As an interpretive strategy, ‘mirror reading’ is controversial but hugely significant.
In a nutshell mirror reading is about reasoning from solution to plight. If I tell you I’m taking cold and flu tablets, then it’s not usually too much of a leap for you to reason that I have a cold (or the flu).
Of course, like all tools it must be handled carefully. The all too common failure to show discernment in applying mirror reading goes a long way towards explaining the flak it tends to cop. There’s always a danger of reading too much in: e.g., because I’m talking cold and flu tablets it doesn’t mean I have a cold and the flu.

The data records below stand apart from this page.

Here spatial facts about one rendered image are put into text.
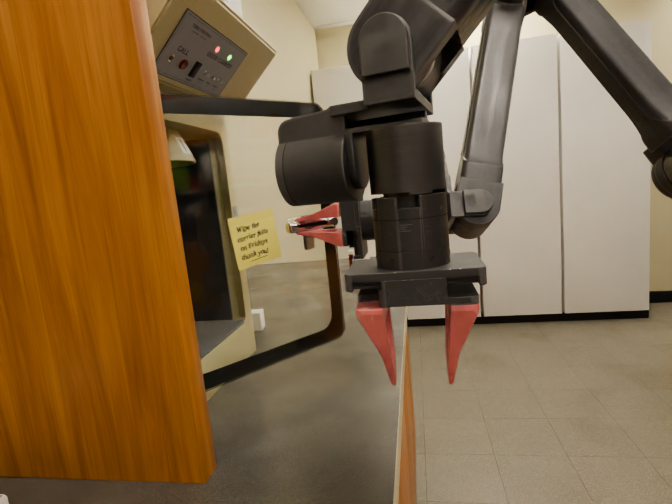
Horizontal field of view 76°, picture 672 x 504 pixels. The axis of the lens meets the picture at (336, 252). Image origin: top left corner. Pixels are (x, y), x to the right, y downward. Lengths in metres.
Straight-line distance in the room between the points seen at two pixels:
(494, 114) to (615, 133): 3.22
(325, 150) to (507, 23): 0.50
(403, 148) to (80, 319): 0.40
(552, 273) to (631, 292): 0.59
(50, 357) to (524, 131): 3.46
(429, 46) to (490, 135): 0.37
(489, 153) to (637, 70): 0.25
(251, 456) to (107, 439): 0.17
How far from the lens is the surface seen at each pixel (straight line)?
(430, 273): 0.32
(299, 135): 0.35
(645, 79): 0.79
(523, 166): 3.69
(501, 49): 0.75
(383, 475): 0.53
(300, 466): 0.56
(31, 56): 0.57
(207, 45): 0.68
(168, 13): 0.60
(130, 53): 0.50
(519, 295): 3.81
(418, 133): 0.32
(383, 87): 0.31
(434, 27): 0.32
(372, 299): 0.34
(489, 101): 0.70
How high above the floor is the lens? 1.25
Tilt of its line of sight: 9 degrees down
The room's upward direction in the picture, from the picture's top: 6 degrees counter-clockwise
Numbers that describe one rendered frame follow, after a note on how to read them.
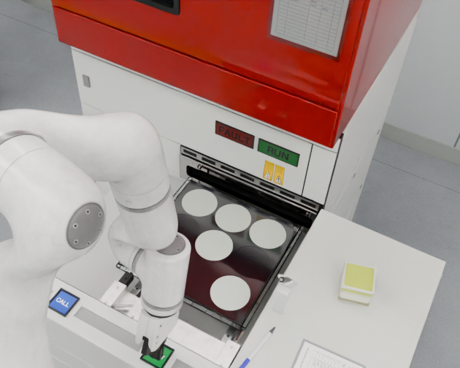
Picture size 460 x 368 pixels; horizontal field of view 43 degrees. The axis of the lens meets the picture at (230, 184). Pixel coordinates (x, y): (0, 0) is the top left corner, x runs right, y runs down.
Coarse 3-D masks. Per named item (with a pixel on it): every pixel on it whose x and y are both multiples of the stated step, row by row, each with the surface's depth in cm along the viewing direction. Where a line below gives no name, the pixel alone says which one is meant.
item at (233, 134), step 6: (216, 126) 159; (222, 126) 157; (216, 132) 160; (222, 132) 159; (228, 132) 158; (234, 132) 157; (240, 132) 156; (234, 138) 158; (240, 138) 157; (246, 138) 156; (252, 138) 155; (246, 144) 157
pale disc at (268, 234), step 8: (256, 224) 163; (264, 224) 163; (272, 224) 163; (280, 224) 163; (256, 232) 161; (264, 232) 161; (272, 232) 161; (280, 232) 161; (256, 240) 159; (264, 240) 159; (272, 240) 159; (280, 240) 160
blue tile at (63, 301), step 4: (60, 292) 138; (64, 292) 138; (56, 296) 137; (60, 296) 137; (64, 296) 137; (68, 296) 137; (72, 296) 138; (56, 300) 137; (60, 300) 137; (64, 300) 137; (68, 300) 137; (72, 300) 137; (52, 304) 136; (56, 304) 136; (60, 304) 136; (64, 304) 136; (68, 304) 136; (56, 308) 135; (60, 308) 135; (64, 308) 135; (68, 308) 135; (64, 312) 135
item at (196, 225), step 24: (216, 192) 170; (192, 216) 164; (264, 216) 165; (192, 240) 158; (240, 240) 159; (288, 240) 160; (192, 264) 153; (216, 264) 153; (240, 264) 154; (264, 264) 154; (192, 288) 148; (216, 312) 144; (240, 312) 144
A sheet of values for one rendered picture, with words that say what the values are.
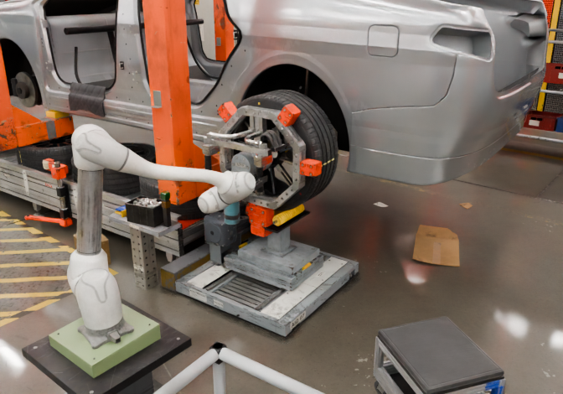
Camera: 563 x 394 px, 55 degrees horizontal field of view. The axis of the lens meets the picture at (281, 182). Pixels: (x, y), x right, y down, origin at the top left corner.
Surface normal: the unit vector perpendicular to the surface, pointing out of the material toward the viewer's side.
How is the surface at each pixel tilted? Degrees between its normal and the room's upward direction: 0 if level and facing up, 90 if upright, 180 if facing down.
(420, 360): 0
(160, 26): 90
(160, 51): 90
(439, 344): 0
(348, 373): 0
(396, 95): 90
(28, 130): 90
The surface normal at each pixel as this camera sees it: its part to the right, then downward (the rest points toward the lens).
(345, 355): 0.00, -0.94
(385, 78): -0.57, 0.28
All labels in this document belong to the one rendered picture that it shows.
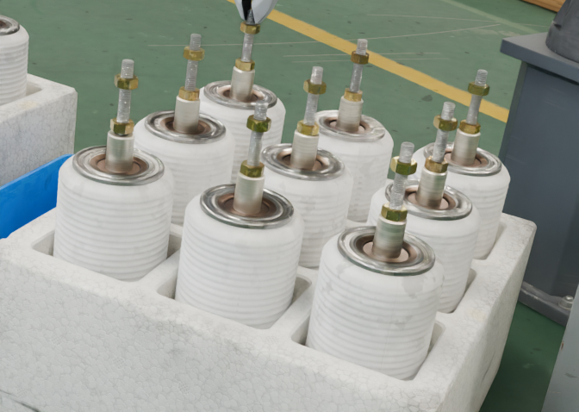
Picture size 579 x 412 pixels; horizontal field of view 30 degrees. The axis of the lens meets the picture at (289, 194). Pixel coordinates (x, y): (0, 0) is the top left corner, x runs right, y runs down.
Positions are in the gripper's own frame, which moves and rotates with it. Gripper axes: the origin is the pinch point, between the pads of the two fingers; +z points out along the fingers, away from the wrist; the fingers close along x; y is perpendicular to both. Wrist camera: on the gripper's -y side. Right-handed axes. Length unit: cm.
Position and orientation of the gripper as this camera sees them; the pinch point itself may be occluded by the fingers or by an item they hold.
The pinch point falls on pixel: (248, 9)
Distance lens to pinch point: 107.3
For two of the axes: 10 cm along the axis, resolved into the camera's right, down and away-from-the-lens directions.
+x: -8.2, -3.4, 4.7
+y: 5.6, -2.6, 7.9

And you’d want to test your (hypothetical) reconstruction by looking for confirming or falsifying evidence in the present, or turning to your sense of my character built up from past experience, etc. I could be taking cold and flu tablets because I like the buzz or because I have a headache and have run out of regular painkillers.

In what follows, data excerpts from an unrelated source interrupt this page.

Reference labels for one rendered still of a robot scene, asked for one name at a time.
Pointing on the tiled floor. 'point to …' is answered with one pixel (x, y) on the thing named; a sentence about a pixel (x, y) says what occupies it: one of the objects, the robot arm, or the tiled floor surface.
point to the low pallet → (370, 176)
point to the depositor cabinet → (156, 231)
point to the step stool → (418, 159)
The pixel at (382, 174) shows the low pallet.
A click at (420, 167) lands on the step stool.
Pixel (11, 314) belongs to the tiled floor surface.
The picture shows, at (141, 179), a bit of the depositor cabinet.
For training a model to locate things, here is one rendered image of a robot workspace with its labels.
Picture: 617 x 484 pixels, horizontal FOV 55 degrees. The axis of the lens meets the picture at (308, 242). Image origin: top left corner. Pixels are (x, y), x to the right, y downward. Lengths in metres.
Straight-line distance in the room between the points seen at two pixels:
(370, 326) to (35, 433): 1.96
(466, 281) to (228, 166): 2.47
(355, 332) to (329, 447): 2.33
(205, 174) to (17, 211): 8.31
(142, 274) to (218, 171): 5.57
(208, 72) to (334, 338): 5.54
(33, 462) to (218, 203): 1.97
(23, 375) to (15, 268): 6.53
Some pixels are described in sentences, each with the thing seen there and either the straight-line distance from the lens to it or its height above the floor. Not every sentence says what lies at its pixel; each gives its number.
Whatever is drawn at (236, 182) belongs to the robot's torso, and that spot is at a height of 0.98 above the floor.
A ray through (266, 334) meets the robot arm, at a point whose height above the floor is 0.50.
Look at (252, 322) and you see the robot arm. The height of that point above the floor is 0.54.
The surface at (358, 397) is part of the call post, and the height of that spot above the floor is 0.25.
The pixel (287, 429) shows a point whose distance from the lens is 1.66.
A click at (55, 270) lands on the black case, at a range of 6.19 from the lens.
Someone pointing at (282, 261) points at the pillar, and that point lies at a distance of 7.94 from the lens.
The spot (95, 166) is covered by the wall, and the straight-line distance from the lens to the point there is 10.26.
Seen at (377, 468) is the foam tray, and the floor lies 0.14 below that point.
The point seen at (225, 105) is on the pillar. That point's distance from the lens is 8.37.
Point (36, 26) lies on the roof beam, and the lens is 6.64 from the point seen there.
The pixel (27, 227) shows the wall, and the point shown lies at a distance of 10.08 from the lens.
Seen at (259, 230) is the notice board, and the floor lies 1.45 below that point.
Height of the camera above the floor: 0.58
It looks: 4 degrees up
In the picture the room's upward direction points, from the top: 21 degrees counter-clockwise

This is particularly important when it comes to the Bible. On the one hand, when we start asking why Paul places so much emphasis on unity in 1 Corinthians, for example, we might be able to imaginatively reconstruct all sorts of ‘plights’ that help explain it. But we need to exercise cautioun and hold our conclusions with a degree of strength (or tentativeness) reflecting the weight of available evidence.
What we see in our mirror reading, we often see dimly.
On the other hand, we can’t dispense with it — especially when we’re dealing with the concrete historical situation into which the book or letter we’re reading speaks. As far as I can see, the only alternative is a functional docetism in which we try (vainly) to strip back the time-bound historical aspects of the text to expose the ‘timeless truth’ we imagine lies behind it.
What’s the attempt to reconstruct authorial intentions other than a sometimes disguised exercise in mirror reading?